ACTIVITY
Your task is to give the records again exactly. Leave each picture out.

Content starts

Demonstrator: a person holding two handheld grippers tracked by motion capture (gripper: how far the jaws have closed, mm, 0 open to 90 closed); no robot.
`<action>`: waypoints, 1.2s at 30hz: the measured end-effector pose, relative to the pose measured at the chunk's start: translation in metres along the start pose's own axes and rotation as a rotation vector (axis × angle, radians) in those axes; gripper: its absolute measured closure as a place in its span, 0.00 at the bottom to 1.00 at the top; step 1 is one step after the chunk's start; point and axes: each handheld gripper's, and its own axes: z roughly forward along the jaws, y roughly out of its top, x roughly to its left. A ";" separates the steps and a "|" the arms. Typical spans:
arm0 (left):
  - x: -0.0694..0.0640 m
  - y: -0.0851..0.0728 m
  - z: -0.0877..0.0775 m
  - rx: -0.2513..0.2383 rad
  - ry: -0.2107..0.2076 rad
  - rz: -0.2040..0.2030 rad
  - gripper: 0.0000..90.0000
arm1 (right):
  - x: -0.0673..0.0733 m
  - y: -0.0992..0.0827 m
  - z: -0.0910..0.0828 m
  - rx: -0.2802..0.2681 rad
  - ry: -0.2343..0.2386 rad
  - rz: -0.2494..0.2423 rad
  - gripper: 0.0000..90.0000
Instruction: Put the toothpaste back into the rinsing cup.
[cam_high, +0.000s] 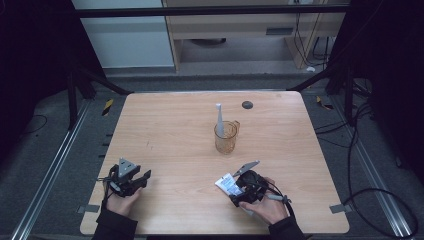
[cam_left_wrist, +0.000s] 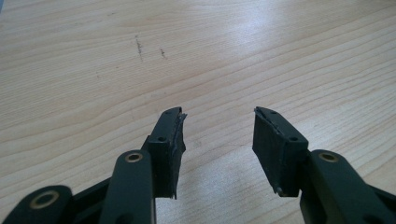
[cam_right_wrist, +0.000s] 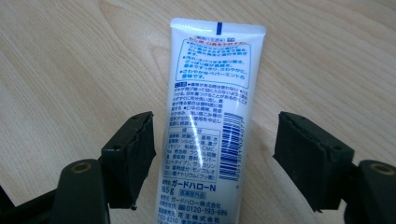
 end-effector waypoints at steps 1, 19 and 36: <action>0.000 0.000 0.000 0.002 0.000 -0.001 0.58 | 0.000 0.000 0.001 0.005 0.002 0.000 0.33; -0.001 0.000 0.002 0.017 -0.007 0.011 0.58 | 0.001 0.005 0.010 0.086 0.022 0.022 0.45; -0.001 0.000 0.003 0.023 -0.005 0.012 0.58 | 0.004 0.012 0.008 0.144 0.013 0.032 0.69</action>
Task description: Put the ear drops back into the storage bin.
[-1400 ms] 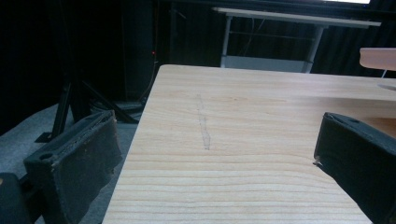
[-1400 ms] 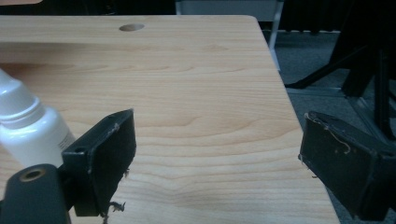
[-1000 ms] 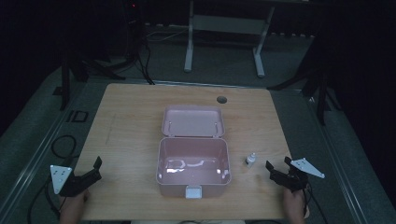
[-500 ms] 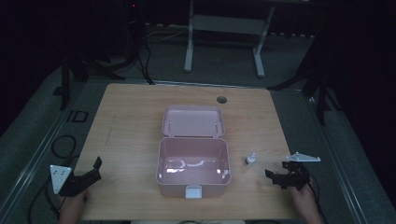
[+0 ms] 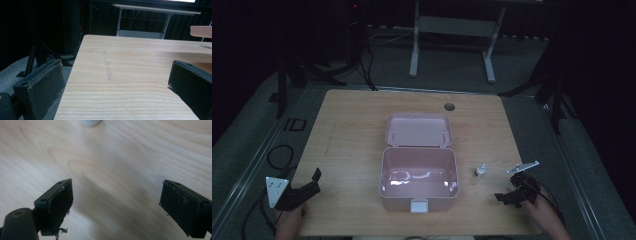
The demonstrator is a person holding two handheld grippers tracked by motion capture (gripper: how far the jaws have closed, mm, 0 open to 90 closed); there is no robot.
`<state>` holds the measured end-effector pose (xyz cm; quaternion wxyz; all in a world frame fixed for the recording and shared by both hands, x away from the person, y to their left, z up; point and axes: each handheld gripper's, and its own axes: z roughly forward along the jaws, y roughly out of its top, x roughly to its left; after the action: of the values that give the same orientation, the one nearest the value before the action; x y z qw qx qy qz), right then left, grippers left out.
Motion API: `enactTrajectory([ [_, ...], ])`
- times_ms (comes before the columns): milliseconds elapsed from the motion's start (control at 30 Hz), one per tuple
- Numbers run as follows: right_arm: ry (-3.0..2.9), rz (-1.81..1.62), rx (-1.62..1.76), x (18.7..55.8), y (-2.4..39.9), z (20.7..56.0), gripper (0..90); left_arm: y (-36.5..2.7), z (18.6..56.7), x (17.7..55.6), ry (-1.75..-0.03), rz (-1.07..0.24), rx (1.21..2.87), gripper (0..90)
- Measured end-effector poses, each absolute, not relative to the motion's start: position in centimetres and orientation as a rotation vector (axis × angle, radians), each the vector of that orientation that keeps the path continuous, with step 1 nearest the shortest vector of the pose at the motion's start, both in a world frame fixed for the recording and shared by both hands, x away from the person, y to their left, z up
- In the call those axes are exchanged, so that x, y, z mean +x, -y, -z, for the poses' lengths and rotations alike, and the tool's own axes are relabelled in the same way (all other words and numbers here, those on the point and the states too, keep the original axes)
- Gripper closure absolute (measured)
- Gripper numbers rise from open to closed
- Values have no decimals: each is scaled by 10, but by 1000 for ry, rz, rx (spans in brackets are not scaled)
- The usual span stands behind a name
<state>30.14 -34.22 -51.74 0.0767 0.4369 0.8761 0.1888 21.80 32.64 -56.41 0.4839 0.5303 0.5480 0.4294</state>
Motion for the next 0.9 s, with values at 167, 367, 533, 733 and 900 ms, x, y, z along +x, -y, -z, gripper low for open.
enactTrajectory([
  [167,-2743,-437,1282,304,338,513,111,-326,564,218,-1335,-1046,1290,4],
  [367,-2818,-285,1241,308,332,506,111,-326,564,218,-1334,-1045,1293,4],
  [533,-2919,-78,1178,314,322,499,112,-326,564,218,-1335,-1043,1289,4],
  [733,-3020,101,1165,320,310,497,111,-326,564,218,-1333,-1045,1293,4],
  [900,-3037,122,1159,330,303,496,111,-326,564,218,-1332,-1045,1292,4],
])
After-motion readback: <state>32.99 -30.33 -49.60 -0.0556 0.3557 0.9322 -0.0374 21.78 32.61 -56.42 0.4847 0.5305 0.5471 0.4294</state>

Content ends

WRITTEN ANSWER
Demonstrator: a person holding two handheld grippers tracked by motion capture (gripper: how far the jaws have closed, mm, 0 open to 90 closed); no robot.
`<action>`: waypoints, 1.2s at 30hz: the measured end-effector pose, relative to the pose measured at the chunk's start: translation in metres along the start pose's own axes and rotation as a rotation vector (axis × angle, radians) in those axes; gripper: its absolute measured closure as a place in its span, 0.00 at the bottom to 1.00 at the top; step 1 is one step after the chunk's start; point and axes: each handheld gripper's, and its own axes: z roughly forward along the jaws, y roughly out of its top, x roughly to its left. A ";" separates the steps and a "|" the arms. Typical spans:
arm0 (left):
  - x: -0.0694..0.0640 m
  - y: -0.0851..0.0728 m
  - z: -0.0877..0.0775 m
  - rx: -0.2513..0.2383 rad
  - ry: -0.2107..0.2076 rad
  - rz: -0.2040..0.2030 rad
  - gripper: 0.0000..90.0000
arm1 (right):
  - x: -0.0673..0.0733 m
  - y: -0.0992..0.0827 m
  - z: -0.0910..0.0828 m
  - rx: -0.2802..0.2681 rad
  - ry: -0.2343..0.2386 rad
  - rz: -0.2494..0.2423 rad
  - gripper: 0.0000..90.0000
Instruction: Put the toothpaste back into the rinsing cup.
[cam_high, +0.000s] 
[cam_left_wrist, +0.000s] 
[cam_right_wrist, +0.000s] 
 end-effector waypoints at steps 1, 19 and 36: <action>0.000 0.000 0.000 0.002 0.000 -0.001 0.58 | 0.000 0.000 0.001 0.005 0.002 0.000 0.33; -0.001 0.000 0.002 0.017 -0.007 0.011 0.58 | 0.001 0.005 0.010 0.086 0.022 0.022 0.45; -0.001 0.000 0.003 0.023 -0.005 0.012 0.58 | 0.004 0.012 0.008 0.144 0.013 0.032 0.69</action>
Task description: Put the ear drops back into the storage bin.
[-1400 ms] 
[-1400 ms] 
[-1000 ms] 
[-500 ms] 
[+0 ms] 
The demonstrator is a person holding two handheld grippers tracked by motion capture (gripper: how far the jaws have closed, mm, 0 open to 90 closed); there is no robot.
`<state>` holds the measured end-effector pose (xyz cm; quaternion wxyz; all in a world frame fixed for the recording and shared by both hands, x away from the person, y to their left, z up; point and axes: each handheld gripper's, and its own axes: z roughly forward along the jaws, y roughly out of its top, x roughly to its left; after the action: of the values that give the same orientation, the one nearest the value before the action; x y z qw qx qy qz), right then left, grippers left out.
Motion API: `enactTrajectory([ [_, ...], ])`
- times_ms (comes before the columns): milliseconds elapsed from the motion's start (control at 30 Hz), one per tuple
- Numbers run as follows: right_arm: ry (-3.0..2.9), rz (-1.81..1.62), rx (-1.62..1.76), x (18.7..55.8), y (-2.4..39.9), z (20.7..56.0), gripper (0..90); left_arm: y (-36.5..2.7), z (18.6..56.7), x (17.7..55.6), ry (-1.75..-0.03), rz (-1.07..0.24), rx (1.21..2.87), gripper (0..90)
- Measured end-effector poses, each absolute, not relative to the motion's start: position in centimetres and orientation as a rotation vector (axis × angle, radians), each the vector of that orientation that keeps the path continuous, with step 1 nearest the shortest vector of the pose at the motion's start, both in a world frame fixed for the recording and shared by both hands, x away from the person, y to their left, z up
- In the call those axes are exchanged, so that x, y, z mean +x, -y, -z, for the poses' lengths and rotations alike, and the tool's own axes are relabelled in the same way (all other words and numbers here, those on the point and the states too, keep the original axes)
- Gripper closure absolute (measured)
- Gripper numbers rise from open to closed
- Values have no decimals: each is scaled by 10, but by 1000 for ry, rz, rx (spans in brackets are not scaled)
- The usual span stands behind a name
<state>30.14 -34.22 -51.74 0.0767 0.4369 0.8761 0.1888 21.80 32.64 -56.41 0.4839 0.5303 0.5480 0.4294</state>
Motion for the next 0.9 s, with values at 167, 367, 533, 733 and 900 ms, x, y, z along +x, -y, -z, gripper low for open.
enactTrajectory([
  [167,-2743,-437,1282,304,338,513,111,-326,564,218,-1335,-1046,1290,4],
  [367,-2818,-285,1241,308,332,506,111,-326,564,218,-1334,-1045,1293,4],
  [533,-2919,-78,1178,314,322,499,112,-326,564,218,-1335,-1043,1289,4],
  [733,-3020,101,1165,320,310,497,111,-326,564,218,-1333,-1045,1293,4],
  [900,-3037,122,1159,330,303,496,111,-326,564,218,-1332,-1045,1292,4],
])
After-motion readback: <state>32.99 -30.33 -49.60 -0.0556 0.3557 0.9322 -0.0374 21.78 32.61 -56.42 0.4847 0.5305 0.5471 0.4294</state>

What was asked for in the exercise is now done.